In the case of cluster 5, DBSCAN did not classify as part of the unit the spikes that expand away from the main group to the right of the cluster. Yet their proportion was small enough to keep the Recall at 0.95. The same applied to cluster 1, which was missing the group of spikes showing at the top of the large not Ground Truth spike grouping (black group at the left of the plot labeled as Not GT). That group of spikes was also small enough in percentage that the cluster still achieved a Recall of 0.96. T-sne failed to fully separate clusters 2 and 3 (see insert of Figure 3B).
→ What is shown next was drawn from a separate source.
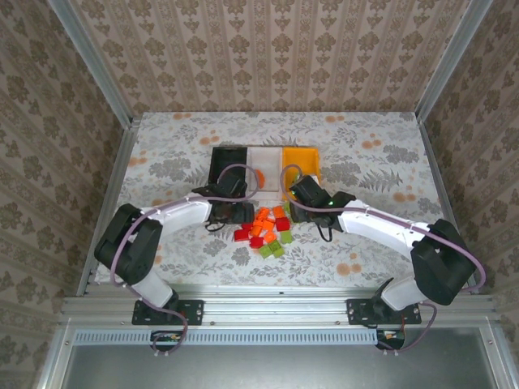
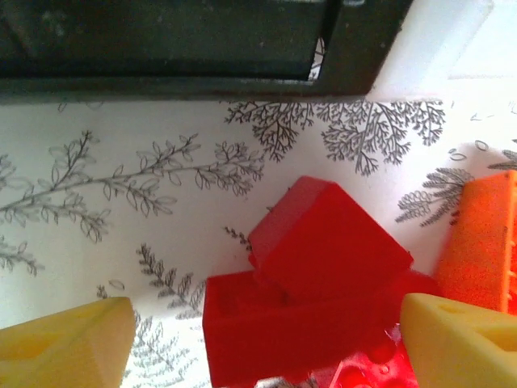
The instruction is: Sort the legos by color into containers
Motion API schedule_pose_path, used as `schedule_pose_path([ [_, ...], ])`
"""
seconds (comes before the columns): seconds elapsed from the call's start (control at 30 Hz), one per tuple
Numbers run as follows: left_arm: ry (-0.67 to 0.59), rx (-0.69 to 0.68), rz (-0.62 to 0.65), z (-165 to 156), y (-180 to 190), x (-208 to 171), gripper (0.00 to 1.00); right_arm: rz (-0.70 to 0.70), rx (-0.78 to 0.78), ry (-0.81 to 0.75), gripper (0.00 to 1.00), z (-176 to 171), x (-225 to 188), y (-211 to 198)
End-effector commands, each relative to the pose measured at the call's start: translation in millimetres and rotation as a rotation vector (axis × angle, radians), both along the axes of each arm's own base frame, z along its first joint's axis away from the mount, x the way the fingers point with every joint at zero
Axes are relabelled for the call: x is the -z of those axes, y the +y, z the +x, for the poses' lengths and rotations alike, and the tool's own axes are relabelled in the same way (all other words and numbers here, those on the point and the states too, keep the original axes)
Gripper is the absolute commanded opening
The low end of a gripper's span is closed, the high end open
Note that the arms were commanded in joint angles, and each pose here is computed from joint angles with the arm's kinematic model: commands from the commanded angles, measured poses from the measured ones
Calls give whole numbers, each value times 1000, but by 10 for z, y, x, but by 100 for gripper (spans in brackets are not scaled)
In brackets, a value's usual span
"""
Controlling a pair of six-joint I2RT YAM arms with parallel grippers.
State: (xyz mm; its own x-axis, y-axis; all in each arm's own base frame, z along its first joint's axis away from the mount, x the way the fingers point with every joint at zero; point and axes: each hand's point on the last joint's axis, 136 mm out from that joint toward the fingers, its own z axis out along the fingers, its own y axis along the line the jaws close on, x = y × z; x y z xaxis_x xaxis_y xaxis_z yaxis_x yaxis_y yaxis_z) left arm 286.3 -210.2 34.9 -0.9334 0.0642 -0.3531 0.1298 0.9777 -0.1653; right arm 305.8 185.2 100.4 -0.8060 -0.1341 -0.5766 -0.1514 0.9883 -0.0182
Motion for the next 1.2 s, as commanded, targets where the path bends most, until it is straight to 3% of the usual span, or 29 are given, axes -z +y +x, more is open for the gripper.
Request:
schedule_pose_path([
  [0.0,-24,14,40,102,-15,-4,79,3,26,-32,62,17,-47,-69],
  [0.2,-18,17,41,80,-57,60,57,10,27,-37,61,-36,-29,-113],
  [0.47,-67,10,52,15,-27,-100,48,34,31,-51,61,-63,-56,-122],
  [0.93,-125,34,13,-25,-85,-440,45,55,35,-57,60,-63,-34,-105],
  [1.17,-219,57,-14,137,-177,-882,46,53,36,-58,60,-52,-24,-117],
])
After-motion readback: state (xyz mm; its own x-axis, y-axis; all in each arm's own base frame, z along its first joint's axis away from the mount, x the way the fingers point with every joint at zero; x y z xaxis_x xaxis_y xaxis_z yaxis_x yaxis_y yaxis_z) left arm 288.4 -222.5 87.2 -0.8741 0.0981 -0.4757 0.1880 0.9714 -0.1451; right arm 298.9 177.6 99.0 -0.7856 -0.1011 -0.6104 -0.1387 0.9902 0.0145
In this case the clusters’ Recalls were 0.99 but their Precissions were 0.44 and 0.55 with F-factors of 0.61 and 0.71 respectively. The internal structure of their common spike group in the 2D embedding space shows that the similarity of their spikes changes in a uniform way and that there are some spikes from the two groups that are quite similar, thus causing the embedding to overlap the two units.
3.3 Probe electrode density and clustering quality
As the number of electrodes per probe increases, it is important to understand how the density of electrodes relates to an algorithm’s ability to reliably extract and isolate single-units. A major argument for the miniaturization of silicon probes was the idea that more densely spaced electrodes will increase spike sorting quality by providing more features with which to classify spikes. Here we review this argument using t-sne by performing embeddings of the P128 dataset, originally captured with a density of 2050 electrodes/mm2, at artificially reduced densities. This was achieved by removing more and more channels while keeping the total coverage intact and then performing a new t-sne embedding with each sub-dataset. The results visually demonstrate how artificially decreasing the probe’s density affects the sorting of the detected spikes.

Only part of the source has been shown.